9/27 Sci newsA Cambrian tommotiid preserving soft tissues reveals the metameric ancestry of lophophorates. Current Biology

Anomalocaris saronと考えられていた全身の化石が新属新種ということがわかりました。

 ラディオドンタ類は、節足動物の初期の進化と生態を知るのに重要なグループです。しかし発見される化石は断片的なもので、全身の化石が発見されることはめったにありません。
 中国雲南省澄江に分布する約5億2100万年前~約5億1400万年前(古生代カンブリア紀)の地層からは、ラディオドンタ類の全身の化石が複数発見されています。このうちの1つは、頭部先端の付属肢をもとに命名されたAnomalocaris saronの全身ではないかと考えられていました。しかし近年の研究で、この全身の化石はA. saronとは別種の全身であると考えられるようになりました。A. saron自身も、2021年にAnomalocaris属とは別属とされ、Houcaris saronに名前が変更されています。
 今回、A. saronと考えられていた全身の化石が詳しく調べられました。この結果、この化石は新属新種のものとされ、Innovatiocaris maotianshanensisと名付けられました。
 I. maotianshanensisの頭部の先端には、11個の節に分かれた付属肢があるそうです。そして付属肢の各節からは尖った突起が出ており、突起の前方には小さなトゲが並んでいるとのことです。頭部の後ろには6対のヒレがあり、胴体には10対の大きなヒレ、そして尾部には3対のヒレと後ろに向かって長く伸びた1対の尻尾のようなものがあるそうです。
 Innovatiocarisがラディオドンタ類のどのグループに近いかはよくわかっていません。

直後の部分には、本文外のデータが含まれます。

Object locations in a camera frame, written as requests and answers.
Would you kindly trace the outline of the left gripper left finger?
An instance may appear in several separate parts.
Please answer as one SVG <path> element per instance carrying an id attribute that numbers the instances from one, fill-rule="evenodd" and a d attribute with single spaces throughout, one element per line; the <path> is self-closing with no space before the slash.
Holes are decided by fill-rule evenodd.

Innovatiocaris, a complete radiodont from the early Cambrian Chengjiang Lagerstätte and its implications for the phylogeny of Radiodonta. Journal of the Geological Society

約19億年前に、真核生物のような機能をもった原核生物がいたらしいということがわかりました。

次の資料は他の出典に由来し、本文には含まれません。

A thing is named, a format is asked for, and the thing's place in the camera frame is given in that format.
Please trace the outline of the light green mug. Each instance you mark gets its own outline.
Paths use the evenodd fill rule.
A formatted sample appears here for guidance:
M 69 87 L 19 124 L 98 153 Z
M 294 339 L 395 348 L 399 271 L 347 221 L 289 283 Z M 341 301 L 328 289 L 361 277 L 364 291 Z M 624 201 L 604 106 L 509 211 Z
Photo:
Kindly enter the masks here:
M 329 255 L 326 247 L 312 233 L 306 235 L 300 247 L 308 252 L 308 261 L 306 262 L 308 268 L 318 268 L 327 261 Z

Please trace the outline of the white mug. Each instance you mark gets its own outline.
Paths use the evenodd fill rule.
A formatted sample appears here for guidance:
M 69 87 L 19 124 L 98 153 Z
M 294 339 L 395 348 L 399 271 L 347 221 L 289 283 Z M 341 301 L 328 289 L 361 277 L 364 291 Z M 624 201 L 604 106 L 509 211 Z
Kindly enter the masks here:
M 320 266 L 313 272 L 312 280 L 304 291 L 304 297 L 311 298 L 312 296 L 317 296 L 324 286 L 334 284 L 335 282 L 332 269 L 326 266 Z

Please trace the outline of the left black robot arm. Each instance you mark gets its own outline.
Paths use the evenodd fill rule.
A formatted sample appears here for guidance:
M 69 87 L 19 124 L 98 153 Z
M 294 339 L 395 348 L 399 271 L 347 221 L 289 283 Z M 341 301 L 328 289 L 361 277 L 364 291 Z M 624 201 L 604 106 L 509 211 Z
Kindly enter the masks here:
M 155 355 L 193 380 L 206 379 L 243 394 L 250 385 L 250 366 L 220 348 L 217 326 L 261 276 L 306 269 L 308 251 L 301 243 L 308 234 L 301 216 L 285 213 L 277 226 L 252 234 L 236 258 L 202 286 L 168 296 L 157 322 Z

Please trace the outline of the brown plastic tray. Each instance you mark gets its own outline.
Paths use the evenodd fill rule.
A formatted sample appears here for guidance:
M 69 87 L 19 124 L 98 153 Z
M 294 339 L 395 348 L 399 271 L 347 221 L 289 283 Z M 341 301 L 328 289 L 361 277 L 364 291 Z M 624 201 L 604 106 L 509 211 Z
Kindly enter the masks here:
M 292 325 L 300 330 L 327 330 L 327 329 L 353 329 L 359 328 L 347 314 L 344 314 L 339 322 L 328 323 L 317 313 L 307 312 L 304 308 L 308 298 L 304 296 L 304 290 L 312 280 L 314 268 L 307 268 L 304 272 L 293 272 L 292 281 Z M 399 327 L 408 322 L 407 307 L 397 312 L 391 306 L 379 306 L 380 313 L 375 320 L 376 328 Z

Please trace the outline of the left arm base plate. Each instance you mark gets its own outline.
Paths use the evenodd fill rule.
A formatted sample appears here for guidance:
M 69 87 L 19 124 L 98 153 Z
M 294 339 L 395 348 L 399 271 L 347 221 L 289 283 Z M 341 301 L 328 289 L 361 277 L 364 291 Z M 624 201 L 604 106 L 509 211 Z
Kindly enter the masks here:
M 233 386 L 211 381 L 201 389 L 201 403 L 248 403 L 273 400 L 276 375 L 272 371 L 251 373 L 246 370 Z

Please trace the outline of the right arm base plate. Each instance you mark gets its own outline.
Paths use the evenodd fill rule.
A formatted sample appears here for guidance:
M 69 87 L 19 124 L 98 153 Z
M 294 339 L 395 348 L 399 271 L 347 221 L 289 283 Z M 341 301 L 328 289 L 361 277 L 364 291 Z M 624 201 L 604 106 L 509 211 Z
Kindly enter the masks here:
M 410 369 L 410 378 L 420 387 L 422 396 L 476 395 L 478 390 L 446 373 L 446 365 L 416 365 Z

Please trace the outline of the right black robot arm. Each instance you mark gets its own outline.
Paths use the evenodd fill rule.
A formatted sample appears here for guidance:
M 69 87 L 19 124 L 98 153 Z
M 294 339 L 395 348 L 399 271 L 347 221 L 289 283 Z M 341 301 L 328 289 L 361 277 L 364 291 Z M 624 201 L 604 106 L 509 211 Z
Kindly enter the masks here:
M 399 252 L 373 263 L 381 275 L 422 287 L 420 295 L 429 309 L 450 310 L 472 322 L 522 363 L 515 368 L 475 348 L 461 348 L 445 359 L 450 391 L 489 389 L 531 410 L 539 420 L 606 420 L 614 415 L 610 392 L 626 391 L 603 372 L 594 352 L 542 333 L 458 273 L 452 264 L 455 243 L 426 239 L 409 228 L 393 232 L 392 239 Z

 生命の進化において重要な出来事の一つが、原核生物から真核生物への進化です。しかし、真核生物がいつどのように出現したかはよくわかっていません。
 カナダには約19億年前の地層が分布しており、この地層からは原核生物の化石が発見されています。
 今回、この地層からストロマトライトが採集され、中に含まれる微化石の形や立体的な構造、そしてサイズなどが詳しく調べられました。
 この結果、これまでは発見されていなかった5つのタイプの化石が発見されたそうです。発見されたのは、複数の細胞が集まって共生するコロニー型、シアノバクテリアの休眠細胞に似た楕円型、栄養を細胞内部にためこんでいたと考えられる細胞組織内包型、動いたり栄養を有利に獲得したりするのに役立つ尾やトゲのような突起をもつタイプ(有尾型、トゲ型)とのことです。
 今回新たに発見されたタイプの細胞がもっていたと考えられる機能は真核生物に見られる機能です。しかし、細胞膜の特徴やサイズの違いから、今回発見された細胞は真核生物ではないと考えられるそうです。
 今回の発見から、約19億年前までに、原核生物は真核生物と同じような機能を獲得していたと、研究者は考えています。

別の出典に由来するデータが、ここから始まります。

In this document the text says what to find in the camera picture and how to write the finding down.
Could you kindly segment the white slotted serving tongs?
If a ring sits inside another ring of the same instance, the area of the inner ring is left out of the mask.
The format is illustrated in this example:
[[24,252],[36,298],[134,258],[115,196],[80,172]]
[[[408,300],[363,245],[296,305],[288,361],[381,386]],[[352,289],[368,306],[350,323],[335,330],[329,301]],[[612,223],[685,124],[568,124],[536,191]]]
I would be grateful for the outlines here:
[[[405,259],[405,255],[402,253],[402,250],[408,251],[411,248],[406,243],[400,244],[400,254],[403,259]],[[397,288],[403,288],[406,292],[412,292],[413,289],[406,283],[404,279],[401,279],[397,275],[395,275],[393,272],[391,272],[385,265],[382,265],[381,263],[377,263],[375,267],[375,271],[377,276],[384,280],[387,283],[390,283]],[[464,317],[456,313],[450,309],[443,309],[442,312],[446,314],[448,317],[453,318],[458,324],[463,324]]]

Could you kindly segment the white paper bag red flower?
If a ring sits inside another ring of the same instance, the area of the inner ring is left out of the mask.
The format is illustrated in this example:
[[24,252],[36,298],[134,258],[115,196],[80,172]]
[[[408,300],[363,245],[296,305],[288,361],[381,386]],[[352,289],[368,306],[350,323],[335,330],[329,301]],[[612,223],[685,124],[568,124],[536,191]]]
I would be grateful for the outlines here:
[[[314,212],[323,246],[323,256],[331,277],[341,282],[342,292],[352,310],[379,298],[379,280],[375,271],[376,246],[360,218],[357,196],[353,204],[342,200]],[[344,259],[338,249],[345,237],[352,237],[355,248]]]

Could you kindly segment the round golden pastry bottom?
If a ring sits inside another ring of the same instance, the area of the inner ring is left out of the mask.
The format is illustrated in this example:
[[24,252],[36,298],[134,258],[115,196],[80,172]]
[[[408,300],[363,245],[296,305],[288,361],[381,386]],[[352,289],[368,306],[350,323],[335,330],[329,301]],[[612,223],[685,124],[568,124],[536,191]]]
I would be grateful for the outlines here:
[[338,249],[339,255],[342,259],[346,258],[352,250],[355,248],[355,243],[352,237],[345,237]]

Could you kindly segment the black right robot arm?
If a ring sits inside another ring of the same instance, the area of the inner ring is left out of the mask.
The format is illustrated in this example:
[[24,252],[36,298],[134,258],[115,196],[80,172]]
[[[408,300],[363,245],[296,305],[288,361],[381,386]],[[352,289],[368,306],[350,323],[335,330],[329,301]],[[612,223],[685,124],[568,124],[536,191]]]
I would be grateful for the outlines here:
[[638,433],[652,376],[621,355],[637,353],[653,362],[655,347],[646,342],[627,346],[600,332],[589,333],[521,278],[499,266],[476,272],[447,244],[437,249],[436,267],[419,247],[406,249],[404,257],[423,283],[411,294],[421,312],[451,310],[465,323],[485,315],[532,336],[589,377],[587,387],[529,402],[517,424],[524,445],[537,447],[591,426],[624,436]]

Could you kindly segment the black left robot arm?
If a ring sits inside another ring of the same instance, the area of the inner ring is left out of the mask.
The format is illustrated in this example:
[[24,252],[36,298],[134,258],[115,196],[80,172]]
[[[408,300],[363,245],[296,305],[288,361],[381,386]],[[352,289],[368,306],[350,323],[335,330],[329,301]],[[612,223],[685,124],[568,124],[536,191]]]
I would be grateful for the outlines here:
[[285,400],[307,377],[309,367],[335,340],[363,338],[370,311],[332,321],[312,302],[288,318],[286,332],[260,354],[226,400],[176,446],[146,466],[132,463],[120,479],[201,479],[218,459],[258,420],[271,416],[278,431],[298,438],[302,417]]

8/29 東北大学Evolutionary diversification of paleoproterozoic prokaryotes: New microfossil records in 1.88 Ga Gunflint Formation. Precambrian Research, 380(15), 106798

Saccorhytusは、節足動物の仲間らしいということがわかりました。

 Saccorhytusは、古生代カンブリア紀の中国に棲息していた、袋状の体をもつ動物です。発見当初は、大きな口はあるものの肛門はなく、口の周りにトゲと穴がある姿をしていたと考えられました。口の周りの穴は鰓の前身と考えられ、最古の新口動物と考えられていました。
 今回、Saccorhytusの化石が新たに発見され、X線で詳しく調べられ、その形が3次元的に復元されました。この結果、口の周りにあった穴は鰓の前身ではなく、トゲが折れてその根元だけが残ったものだということがわかったそうです。
 今回の発見により、Saccorhytusは新口動物ではなく、脱皮動物(節足動物や線形動物などが含まれるグループ)と、研究者は考えています。

8/17 University of BristolSaccorhytus is an early ecdysozoan and not the earliest deuterostome. Nature

トリアルトルスが現生の甲殻類と同じような成長の仕方をしていたらしいということがわかりました。

 動物の成長の仕方とサイズの変化を知ることは、その動物の生活史を知るうえでとても重要です。しかし、古生物においては成長を直接観察することができません。成長線を調べるという方法もありますが、この方法は成長線が形成されない動物には使うことができません。三葉虫もそんな動物のひとつです。
 今回、約4億5000万年前(古生代オルドビス紀)の三葉虫トリアルトルス(Triarthrus eatoni)について、どのように成長したかが調べられました。1973年に報告された、体長が計測できるトリアルトルスの化石295体分のデータについて、それぞれの体長と個体数が調べられました。その後、成長線などの年齢を示す特徴が形成されない現生の魚や無脊椎動物に対して使われている手法を用いて、成長速度が計算されました。
 この結果、トリアルトルスの成長速度は遅く、4cmにまで成長するのに10年かかっていたらしいということがわかったそうです。トリアルトルスの成長速度は、小型で成長速度の遅い現生の甲殻類によく似ているとのことです。トリアルトルスは酸素の少ない場所に棲んでいたと考えられています。そのような環境下で、成長することよりも体の機能を維持するために酸素が使われていたのだろうと、研究者は考えています。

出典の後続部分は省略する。